▶ _Task directions_
Your answer must be the lines from the first one in the material through the line with "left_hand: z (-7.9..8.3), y", retyped exactly and with no pictures.
Records supplied Start Marker
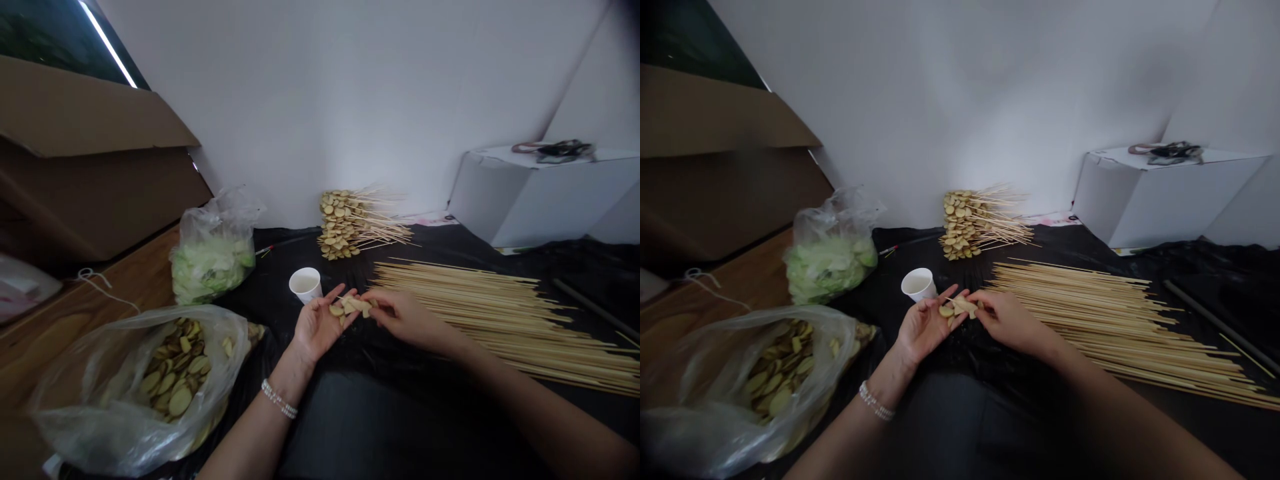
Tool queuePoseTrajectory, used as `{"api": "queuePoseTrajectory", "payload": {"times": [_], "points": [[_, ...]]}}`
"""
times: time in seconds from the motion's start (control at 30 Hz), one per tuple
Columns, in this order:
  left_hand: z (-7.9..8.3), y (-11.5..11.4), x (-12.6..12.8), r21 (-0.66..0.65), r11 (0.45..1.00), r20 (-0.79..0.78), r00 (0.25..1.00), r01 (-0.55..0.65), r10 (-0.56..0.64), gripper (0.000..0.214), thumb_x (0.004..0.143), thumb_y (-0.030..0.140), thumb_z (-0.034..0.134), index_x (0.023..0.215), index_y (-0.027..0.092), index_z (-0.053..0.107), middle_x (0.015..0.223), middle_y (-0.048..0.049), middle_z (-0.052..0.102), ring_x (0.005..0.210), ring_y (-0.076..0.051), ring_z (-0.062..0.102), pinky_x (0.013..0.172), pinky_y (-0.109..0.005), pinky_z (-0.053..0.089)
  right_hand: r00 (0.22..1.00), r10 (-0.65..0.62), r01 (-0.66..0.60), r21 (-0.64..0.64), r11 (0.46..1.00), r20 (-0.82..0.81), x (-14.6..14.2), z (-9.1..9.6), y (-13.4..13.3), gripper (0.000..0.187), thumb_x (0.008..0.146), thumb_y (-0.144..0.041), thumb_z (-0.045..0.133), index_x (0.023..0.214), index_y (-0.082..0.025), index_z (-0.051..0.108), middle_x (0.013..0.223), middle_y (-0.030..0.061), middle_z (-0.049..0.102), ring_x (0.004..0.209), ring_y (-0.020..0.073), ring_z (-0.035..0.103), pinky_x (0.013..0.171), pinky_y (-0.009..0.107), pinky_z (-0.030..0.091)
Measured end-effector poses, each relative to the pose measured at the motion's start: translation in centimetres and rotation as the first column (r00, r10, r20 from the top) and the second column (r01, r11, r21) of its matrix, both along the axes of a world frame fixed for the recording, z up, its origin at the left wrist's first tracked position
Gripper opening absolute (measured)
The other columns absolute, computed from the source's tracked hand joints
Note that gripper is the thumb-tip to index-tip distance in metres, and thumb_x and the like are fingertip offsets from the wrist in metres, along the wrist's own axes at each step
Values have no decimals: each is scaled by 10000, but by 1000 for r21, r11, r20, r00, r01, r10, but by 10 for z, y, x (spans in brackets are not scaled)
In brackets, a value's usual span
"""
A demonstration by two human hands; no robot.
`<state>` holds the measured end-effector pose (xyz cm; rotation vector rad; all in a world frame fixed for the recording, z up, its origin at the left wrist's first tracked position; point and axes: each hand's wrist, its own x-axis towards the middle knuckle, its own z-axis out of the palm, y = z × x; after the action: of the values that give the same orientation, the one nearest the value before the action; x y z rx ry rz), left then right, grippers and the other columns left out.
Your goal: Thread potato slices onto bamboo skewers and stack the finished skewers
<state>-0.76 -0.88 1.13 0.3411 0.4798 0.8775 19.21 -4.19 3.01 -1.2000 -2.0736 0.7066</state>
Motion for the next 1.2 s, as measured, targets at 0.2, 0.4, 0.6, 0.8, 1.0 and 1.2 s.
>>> {"api": "queuePoseTrajectory", "payload": {"times": [0.2, 0.4, 0.6, 0.8, 1.0, 1.2], "points": [[1, -1, 3, 10, 1000, -47, 999, -15, 15, 471, 866, 437, 483, 1190, 98, 523, 1274, -197, 534, 1110, -266, 563, 924, -384, 449, 944, -29, -47, 222, 974, 327, 5, 2, -4, 303, 873, -187, 431, 1059, -226, 666, 824, 47, 706, 678, 141, 592, 615, 237, 361], [2, -3, 5, 59, 998, -83, 997, -3, 8, 497, 881, 490, 436, 1185, 109, 534, 1230, -189, 564, 1058, -254, 586, 871, -365, 467, 835, -86, -83, 278, 957, 544, 0, 1, -8, 348, 862, -169, 458, 1163, -260, 608, 814, 35, 685, 656, 136, 577, 561, 250, 293], [-1, -3, 7, 56, 998, -112, 994, 9, -2, 512, 883, 495, 430, 1206, 111, 529, 1211, -190, 578, 1036, -249, 596, 882, -368, 458, 793, -103, -122, 321, 939, 601, -4, -4, -9, 363, 835, -140, 486, 1166, -235, 601, 824, 46, 679, 653, 140, 576, 543, 257, 272], [2, -2, 4, 17, 1000, -44, 999, 11, -10, 556, 871, 533, 424, 1216, 107, 518, 1186, -190, 589, 1027, -249, 600, 907, -385, 449, 911, -71, -46, 272, 961, 406, -2, -7, -4, 324, 904, -201, 405, 1134, -246, 628, 863, 45, 709, 705, 145, 607, 604, 243, 355], [1, 0, 7, -26, 997, -208, 976, -73, 66, 503, 854, 533, 470, 1044, 93, 621, 882, -120, 654, 774, -150, 637, 711, -251, 507, 911, -132, -4, 330, 944, 390, 3, -5, -2, 351, 878, -212, 436, 1171, -260, 622, 887, 59, 699, 733, 162, 602, 620, 246, 392], [-6, -2, 13, 202, 957, -526, 802, -206, 284, 319, 692, 406, 730, 804, 109, 691, 666, -5, 592, 543, -47, 526, 479, -145, 383, 817, -208, -61, 438, 897, 539, 6, -8, -2, 414, 867, -152, 437, 1259, -211, 554, 919, 85, 674, 718, 164, 590, 589, 251, 367]]}}
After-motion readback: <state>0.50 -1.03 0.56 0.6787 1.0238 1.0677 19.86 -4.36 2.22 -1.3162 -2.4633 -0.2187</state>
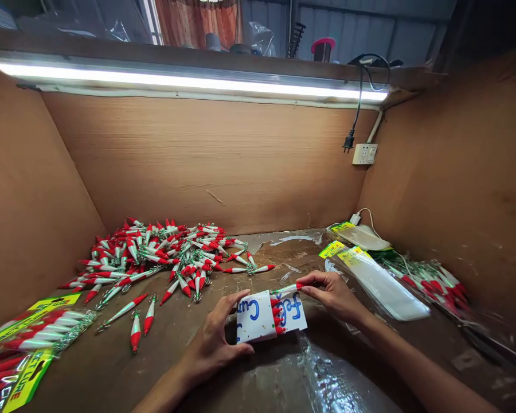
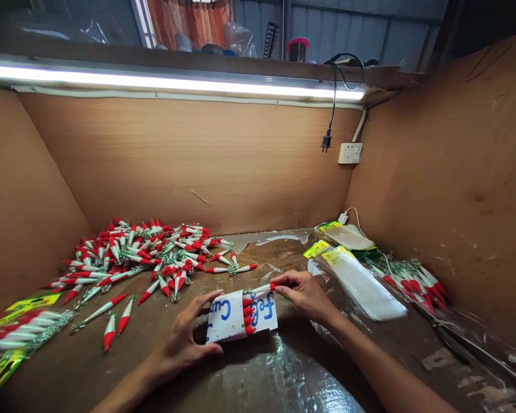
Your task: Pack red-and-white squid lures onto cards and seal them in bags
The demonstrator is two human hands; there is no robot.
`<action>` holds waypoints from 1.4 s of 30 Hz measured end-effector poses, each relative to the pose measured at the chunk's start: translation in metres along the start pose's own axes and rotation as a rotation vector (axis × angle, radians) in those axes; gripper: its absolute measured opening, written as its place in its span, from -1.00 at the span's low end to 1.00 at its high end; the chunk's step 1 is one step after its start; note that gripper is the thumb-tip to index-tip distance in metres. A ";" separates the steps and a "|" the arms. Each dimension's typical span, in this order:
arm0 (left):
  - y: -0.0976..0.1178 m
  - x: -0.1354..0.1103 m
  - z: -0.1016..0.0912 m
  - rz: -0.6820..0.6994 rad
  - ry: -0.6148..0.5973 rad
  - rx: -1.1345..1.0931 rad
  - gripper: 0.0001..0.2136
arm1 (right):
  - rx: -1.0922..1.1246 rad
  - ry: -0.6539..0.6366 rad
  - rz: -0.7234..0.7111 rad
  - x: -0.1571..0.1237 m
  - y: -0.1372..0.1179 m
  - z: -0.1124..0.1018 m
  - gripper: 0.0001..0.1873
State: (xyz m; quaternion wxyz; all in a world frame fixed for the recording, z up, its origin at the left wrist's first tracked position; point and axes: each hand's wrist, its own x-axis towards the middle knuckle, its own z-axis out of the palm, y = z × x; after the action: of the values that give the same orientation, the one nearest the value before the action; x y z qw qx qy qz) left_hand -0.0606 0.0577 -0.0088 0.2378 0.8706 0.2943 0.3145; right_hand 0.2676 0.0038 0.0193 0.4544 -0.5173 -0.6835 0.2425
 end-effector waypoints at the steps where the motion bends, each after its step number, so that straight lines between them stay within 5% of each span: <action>1: 0.000 0.000 0.000 -0.007 0.002 -0.002 -0.13 | -0.016 -0.003 -0.011 -0.001 0.000 0.001 -0.72; 13: 0.004 -0.001 0.000 -0.016 -0.020 -0.058 -0.12 | -0.155 -0.007 -0.110 -0.004 -0.004 0.007 -0.77; 17: 0.011 -0.001 0.004 -0.009 -0.063 -0.048 -0.10 | -0.290 0.020 -0.192 -0.007 -0.008 0.024 -0.82; 22: 0.016 -0.003 0.009 0.023 -0.084 -0.023 -0.11 | -0.434 -0.099 -0.332 -0.009 -0.012 0.042 -0.90; 31: 0.010 0.000 0.010 0.014 -0.220 -0.022 -0.22 | -0.433 -0.210 -0.161 -0.008 0.003 0.043 -0.90; 37: 0.011 0.001 0.005 0.064 -0.297 0.052 -0.37 | -0.446 -0.316 -0.254 -0.007 -0.001 0.040 -0.85; 42: 0.014 -0.003 0.006 0.049 -0.275 0.074 -0.37 | -0.592 -0.108 0.100 -0.008 0.006 0.014 -0.58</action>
State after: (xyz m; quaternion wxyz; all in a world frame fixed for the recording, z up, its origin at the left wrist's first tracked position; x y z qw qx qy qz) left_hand -0.0537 0.0447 -0.0058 0.2360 0.9205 0.2489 0.1871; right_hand 0.2588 0.0003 0.0045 0.2344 -0.6467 -0.7212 0.0818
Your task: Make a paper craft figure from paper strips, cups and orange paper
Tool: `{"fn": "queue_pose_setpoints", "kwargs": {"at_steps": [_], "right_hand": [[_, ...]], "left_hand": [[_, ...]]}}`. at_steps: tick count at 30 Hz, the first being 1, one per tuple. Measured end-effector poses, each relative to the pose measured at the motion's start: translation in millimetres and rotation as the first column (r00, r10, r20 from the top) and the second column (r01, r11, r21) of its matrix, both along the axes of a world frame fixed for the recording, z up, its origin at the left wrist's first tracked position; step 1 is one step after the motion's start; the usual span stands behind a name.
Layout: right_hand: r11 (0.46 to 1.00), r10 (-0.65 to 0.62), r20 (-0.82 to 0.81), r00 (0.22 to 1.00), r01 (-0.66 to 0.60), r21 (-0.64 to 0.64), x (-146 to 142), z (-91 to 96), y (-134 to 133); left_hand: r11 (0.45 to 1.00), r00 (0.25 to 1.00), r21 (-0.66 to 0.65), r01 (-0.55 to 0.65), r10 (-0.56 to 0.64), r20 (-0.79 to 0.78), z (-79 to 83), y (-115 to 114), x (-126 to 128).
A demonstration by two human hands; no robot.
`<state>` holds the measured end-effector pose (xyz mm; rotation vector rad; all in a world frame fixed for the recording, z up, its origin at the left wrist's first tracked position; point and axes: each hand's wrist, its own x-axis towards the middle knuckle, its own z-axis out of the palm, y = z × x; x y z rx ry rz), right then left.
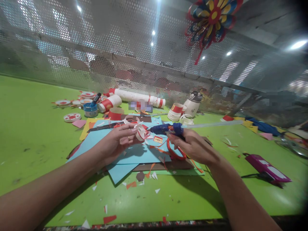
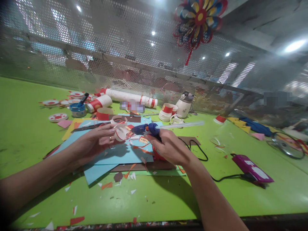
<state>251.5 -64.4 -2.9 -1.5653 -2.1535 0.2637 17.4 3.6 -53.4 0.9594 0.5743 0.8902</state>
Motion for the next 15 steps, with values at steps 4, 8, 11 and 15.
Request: {"fn": "queue_pose_setpoints", "kwargs": {"at_steps": [4, 8, 11, 15], "right_hand": [[0.995, -0.068, -0.062, 0.996, 0.072, 0.063, 13.2, -0.5, 7.3], [0.946, -0.294, -0.015, 0.956, 0.293, 0.138, 32.7, -9.7, 25.3], [0.91, -0.402, 0.059, 0.914, 0.392, 0.139, 46.4, -24.1, 42.5], [0.926, -0.378, 0.207, 0.903, 0.369, 0.08, 56.8, -41.0, 56.5]], "left_hand": [[0.999, 1.0, -0.018, -0.026, 0.026, -0.014, 4.1, -1.6, 0.5], [1.0, 0.999, -0.018, -0.022, 0.021, -0.026, 6.3, -1.9, 1.9], [1.0, 0.999, 0.007, -0.021, 0.021, -0.028, 4.6, -0.7, 2.1], [0.999, 1.0, 0.034, -0.01, 0.01, 0.011, 3.2, 0.7, 0.0]]}}
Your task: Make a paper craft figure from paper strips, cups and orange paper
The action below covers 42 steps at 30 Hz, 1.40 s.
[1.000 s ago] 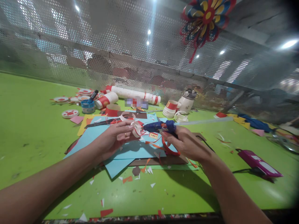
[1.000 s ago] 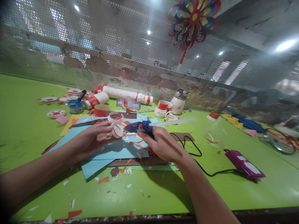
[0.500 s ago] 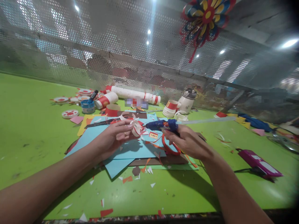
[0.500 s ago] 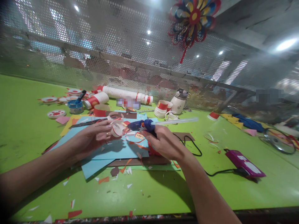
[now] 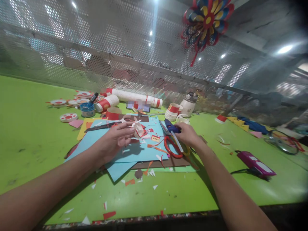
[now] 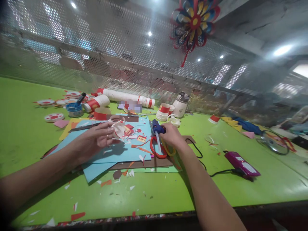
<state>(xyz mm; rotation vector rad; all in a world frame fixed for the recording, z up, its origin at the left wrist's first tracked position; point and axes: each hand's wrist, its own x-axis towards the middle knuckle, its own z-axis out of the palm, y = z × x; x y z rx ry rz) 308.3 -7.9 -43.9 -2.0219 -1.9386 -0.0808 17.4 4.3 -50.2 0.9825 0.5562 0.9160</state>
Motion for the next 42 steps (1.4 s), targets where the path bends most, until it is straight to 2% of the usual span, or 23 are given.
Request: {"fn": "queue_pose_setpoints", "kwargs": {"at_steps": [4, 8, 10, 13, 15, 16, 18, 19, 20, 23, 32, 35, 38, 40, 42], "right_hand": [[0.994, 0.04, 0.037, 0.999, -0.036, -0.105, 5.7, -5.9, 1.8], [0.977, 0.103, 0.054, 0.993, -0.091, -0.191, 12.1, -3.5, 2.0], [0.979, 0.101, 0.066, 0.993, -0.087, -0.186, 11.0, 2.2, -1.2], [0.995, 0.078, 0.091, 0.993, -0.071, -0.076, -5.1, 16.4, -15.8], [0.982, 0.175, 0.098, 0.98, -0.181, 0.051, -26.3, 25.9, -31.1], [0.961, 0.271, 0.091, 0.958, -0.274, 0.033, -38.5, 29.5, -39.2], [0.894, 0.445, 0.14, 0.885, -0.431, -0.12, -62.0, 32.9, -54.2], [0.858, 0.505, 0.185, 0.843, -0.469, -0.208, -71.7, 32.8, -60.2], [0.834, 0.541, 0.231, 0.808, -0.481, -0.272, -79.4, 31.7, -64.9], [0.83, 0.547, 0.346, 0.762, -0.438, -0.346, -89.9, 25.7, -71.0], [0.85, 0.519, 0.448, 0.728, -0.382, -0.364, -85.3, 11.4, -64.4], [0.85, 0.51, 0.426, 0.748, -0.363, -0.381, -85.7, 13.4, -63.9], [0.861, 0.485, 0.354, 0.8, -0.368, -0.35, -82.8, 18.5, -62.2], [0.864, 0.484, 0.23, 0.844, -0.417, -0.283, -78.4, 22.3, -59.6], [0.867, 0.468, 0.016, 0.883, -0.456, -0.2, -72.9, 25.6, -56.1]], "left_hand": [[1.0, 0.999, 0.019, -0.012, 0.011, 0.038, 1.7, 0.4, -2.4], [1.0, 1.0, 0.017, 0.006, -0.007, 0.029, 2.1, 1.1, -2.8], [1.0, 1.0, 0.013, 0.013, -0.013, 0.019, 2.6, 0.5, -2.5], [1.0, 1.0, 0.003, -0.018, 0.018, 0.006, 4.0, -1.3, -1.3], [1.0, 1.0, 0.016, -0.027, 0.027, 0.002, 4.6, -1.7, -0.7], [0.999, 1.0, 0.027, -0.024, 0.024, 0.002, 4.6, -1.4, -0.8], [0.999, 1.0, 0.043, -0.018, 0.018, 0.004, 4.0, 0.0, -1.4], [0.999, 1.0, 0.043, -0.018, 0.018, 0.002, 3.7, 0.9, -2.0], [0.999, 1.0, 0.041, -0.023, 0.023, -0.002, 3.4, 1.6, -2.5], [0.999, 0.999, 0.029, -0.043, 0.044, -0.017, 3.3, 2.7, -3.1], [1.0, 1.0, 0.005, -0.03, 0.03, -0.004, 3.7, 1.4, -0.2], [1.0, 1.0, 0.018, -0.02, 0.02, 0.001, 3.7, 2.0, -1.2], [1.0, 1.0, 0.01, -0.021, 0.021, -0.004, 3.5, 2.3, -1.7], [1.0, 1.0, 0.0, -0.025, 0.025, -0.006, 3.2, 2.1, -1.7], [1.0, 1.0, 0.006, -0.014, 0.014, -0.004, 2.6, 1.4, -1.5]]}}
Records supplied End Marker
▶ _Answer to the problem_
Tool queuePoseTrajectory, used as `{"api": "queuePoseTrajectory", "payload": {"times": [_], "points": [[_, ...]]}}`
"""
times: time in seconds from the motion's start (control at 30 Hz), one per tuple
Columns, in this order:
  left_hand: z (-7.9..8.3), y (-11.5..11.4), x (-12.6..12.8), r21 (-0.66..0.65), r11 (0.45..1.00), r20 (-0.79..0.78), r00 (0.25..1.00), r01 (-0.55..0.65), r10 (-0.56..0.64), gripper (0.000..0.214), thumb_x (0.004..0.143), thumb_y (-0.030..0.140), thumb_z (-0.034..0.134), index_x (0.023..0.215), index_y (-0.027..0.092), index_z (-0.053..0.107), middle_x (0.015..0.223), middle_y (-0.048..0.049), middle_z (-0.052..0.102), ring_x (0.005..0.210), ring_y (-0.076..0.051), ring_z (-0.062..0.102), pinky_x (0.013..0.172), pinky_y (-0.109..0.005), pinky_z (-0.053..0.089)

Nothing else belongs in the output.